Sinwar emphasizes that the security of his life and well-being must be ensured, according to Egyptian officials.

Sinwar’s life matters; the lives of Palestinians, for whom he pretends to be fighting, don’t in the slightest. Sinwar and the terrorists he leads will go on killing Palestinians or arranging their deaths by using them as shields, using their schools, residences, hospitals, mosques and churches as weapons caches, weapon launch sites, control centers.

This is what Israel is fighting; this is what the Biden-Harris administration is so desperate to protect with its incessant demands for cease fires, withholding weapons from Israel, anti-Israel rhetoric.

“Conservative Leanings”

In a Wall Street Journal article centered on a Federal judge’s ruling against the FTC’s rule presuming to ban noncompete agreements between employers and employees, the author quoted Mark Goldstein of ReedSmith LLP who characterized the Supreme Court as having conservative leanings.

This is a misapprehension that’s all too widespread among both conservatives and liberals.
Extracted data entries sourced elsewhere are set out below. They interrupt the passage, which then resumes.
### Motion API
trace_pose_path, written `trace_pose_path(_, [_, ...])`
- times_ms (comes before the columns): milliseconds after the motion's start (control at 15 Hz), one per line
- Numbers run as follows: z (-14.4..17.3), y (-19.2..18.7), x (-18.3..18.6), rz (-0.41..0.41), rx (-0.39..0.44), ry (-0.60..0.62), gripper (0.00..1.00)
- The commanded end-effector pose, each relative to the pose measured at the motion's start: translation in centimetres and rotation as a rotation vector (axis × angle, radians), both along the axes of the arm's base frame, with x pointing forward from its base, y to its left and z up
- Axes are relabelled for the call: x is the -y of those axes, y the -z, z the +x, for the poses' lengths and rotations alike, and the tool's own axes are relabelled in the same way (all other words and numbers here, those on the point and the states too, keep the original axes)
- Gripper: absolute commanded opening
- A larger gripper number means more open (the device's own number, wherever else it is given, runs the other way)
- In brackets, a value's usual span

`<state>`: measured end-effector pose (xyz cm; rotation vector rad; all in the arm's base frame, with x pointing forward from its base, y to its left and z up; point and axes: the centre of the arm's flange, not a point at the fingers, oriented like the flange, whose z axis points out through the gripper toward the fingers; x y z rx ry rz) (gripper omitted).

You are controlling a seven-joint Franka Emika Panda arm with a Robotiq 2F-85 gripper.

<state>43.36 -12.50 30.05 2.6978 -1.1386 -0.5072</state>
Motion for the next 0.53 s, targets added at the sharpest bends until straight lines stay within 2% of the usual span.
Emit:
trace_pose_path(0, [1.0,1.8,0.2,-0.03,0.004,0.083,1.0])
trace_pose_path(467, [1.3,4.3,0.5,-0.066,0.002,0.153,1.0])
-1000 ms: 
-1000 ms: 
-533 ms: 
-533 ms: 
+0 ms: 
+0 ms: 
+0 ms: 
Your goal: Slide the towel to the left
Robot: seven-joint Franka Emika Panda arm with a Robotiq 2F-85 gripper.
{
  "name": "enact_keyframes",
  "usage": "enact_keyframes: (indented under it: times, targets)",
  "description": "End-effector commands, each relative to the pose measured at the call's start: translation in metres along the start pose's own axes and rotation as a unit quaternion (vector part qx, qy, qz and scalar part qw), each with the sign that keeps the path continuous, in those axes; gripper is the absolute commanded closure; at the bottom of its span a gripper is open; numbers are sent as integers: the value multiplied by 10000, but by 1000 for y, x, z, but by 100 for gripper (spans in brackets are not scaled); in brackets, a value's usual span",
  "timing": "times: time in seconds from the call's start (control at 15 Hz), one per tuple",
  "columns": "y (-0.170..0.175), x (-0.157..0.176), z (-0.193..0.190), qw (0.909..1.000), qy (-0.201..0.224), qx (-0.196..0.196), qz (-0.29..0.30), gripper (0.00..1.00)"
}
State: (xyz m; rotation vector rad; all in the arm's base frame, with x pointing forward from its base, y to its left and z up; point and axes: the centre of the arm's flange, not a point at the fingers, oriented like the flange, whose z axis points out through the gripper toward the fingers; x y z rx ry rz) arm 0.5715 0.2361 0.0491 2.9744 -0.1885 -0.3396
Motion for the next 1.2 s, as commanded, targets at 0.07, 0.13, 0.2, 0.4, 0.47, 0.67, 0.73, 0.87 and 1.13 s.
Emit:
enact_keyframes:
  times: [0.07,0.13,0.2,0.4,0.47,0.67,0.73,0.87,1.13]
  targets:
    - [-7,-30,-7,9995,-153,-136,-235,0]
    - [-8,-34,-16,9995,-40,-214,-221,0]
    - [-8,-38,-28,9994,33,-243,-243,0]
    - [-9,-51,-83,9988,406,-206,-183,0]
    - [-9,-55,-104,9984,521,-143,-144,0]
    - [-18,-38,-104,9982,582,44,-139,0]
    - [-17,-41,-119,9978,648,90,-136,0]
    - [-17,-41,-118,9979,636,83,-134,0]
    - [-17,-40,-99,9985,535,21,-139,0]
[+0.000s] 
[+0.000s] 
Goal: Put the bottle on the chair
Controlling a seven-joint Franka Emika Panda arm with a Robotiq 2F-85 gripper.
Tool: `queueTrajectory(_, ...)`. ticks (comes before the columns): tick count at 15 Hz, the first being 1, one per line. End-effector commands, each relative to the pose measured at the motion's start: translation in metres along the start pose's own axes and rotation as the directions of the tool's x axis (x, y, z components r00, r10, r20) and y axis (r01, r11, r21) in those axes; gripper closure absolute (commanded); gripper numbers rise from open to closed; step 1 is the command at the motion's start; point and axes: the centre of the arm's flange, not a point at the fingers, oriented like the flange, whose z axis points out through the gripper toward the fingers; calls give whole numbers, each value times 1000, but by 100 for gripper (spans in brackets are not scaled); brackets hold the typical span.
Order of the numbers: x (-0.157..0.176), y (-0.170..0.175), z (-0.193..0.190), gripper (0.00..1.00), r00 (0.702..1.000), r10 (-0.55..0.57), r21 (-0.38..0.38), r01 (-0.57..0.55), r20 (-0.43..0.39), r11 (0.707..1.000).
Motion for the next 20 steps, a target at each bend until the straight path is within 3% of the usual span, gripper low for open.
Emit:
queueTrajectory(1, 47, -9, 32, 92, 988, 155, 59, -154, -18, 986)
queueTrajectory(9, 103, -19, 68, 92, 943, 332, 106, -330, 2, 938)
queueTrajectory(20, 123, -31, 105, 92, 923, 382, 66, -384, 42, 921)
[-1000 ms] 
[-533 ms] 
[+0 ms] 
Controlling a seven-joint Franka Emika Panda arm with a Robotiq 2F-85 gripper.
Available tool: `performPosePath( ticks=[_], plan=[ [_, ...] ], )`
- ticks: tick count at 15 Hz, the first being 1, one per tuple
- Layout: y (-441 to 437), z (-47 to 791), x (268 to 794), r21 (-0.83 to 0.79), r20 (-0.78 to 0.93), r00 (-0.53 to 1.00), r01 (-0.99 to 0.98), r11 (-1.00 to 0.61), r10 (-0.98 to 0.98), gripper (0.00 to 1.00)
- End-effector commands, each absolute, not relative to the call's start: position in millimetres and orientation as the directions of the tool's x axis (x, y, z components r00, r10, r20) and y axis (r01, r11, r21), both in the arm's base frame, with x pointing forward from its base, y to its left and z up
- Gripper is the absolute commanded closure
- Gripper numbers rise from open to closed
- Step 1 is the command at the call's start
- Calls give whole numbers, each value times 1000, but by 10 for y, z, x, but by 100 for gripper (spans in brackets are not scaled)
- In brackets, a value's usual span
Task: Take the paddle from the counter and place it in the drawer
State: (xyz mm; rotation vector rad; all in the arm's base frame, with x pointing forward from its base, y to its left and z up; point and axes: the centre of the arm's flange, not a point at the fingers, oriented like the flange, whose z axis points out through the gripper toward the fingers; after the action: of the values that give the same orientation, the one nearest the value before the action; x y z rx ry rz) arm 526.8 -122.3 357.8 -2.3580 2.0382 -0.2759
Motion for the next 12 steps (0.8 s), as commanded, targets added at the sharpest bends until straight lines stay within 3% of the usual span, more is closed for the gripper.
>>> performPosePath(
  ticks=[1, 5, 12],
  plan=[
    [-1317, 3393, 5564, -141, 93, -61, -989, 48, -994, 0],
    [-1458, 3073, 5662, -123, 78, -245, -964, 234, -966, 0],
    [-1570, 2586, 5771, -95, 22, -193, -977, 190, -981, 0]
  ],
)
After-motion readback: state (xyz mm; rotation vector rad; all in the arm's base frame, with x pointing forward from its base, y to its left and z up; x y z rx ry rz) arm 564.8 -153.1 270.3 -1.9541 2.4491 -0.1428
In fact, the Supreme Court does have, currently, a strong originalist/textualist bent. There’s nothing particularly conservative, or liberal, in originalism/textualism, though; there is only rule of law.

This core tenet of our republican democracy runs contra activist judges’ and today’s political liberals’ demand for rule by law. That demand is epitomized by the late Justice Thurgood Marshall’s proudly self-important statement that he rules and expects the law to catch up and by today’s Progressive-Democrat administration’s repeated attempts to cancel student debt after each of our courts’ repeated strikes of prior attempts as contrary to existing law.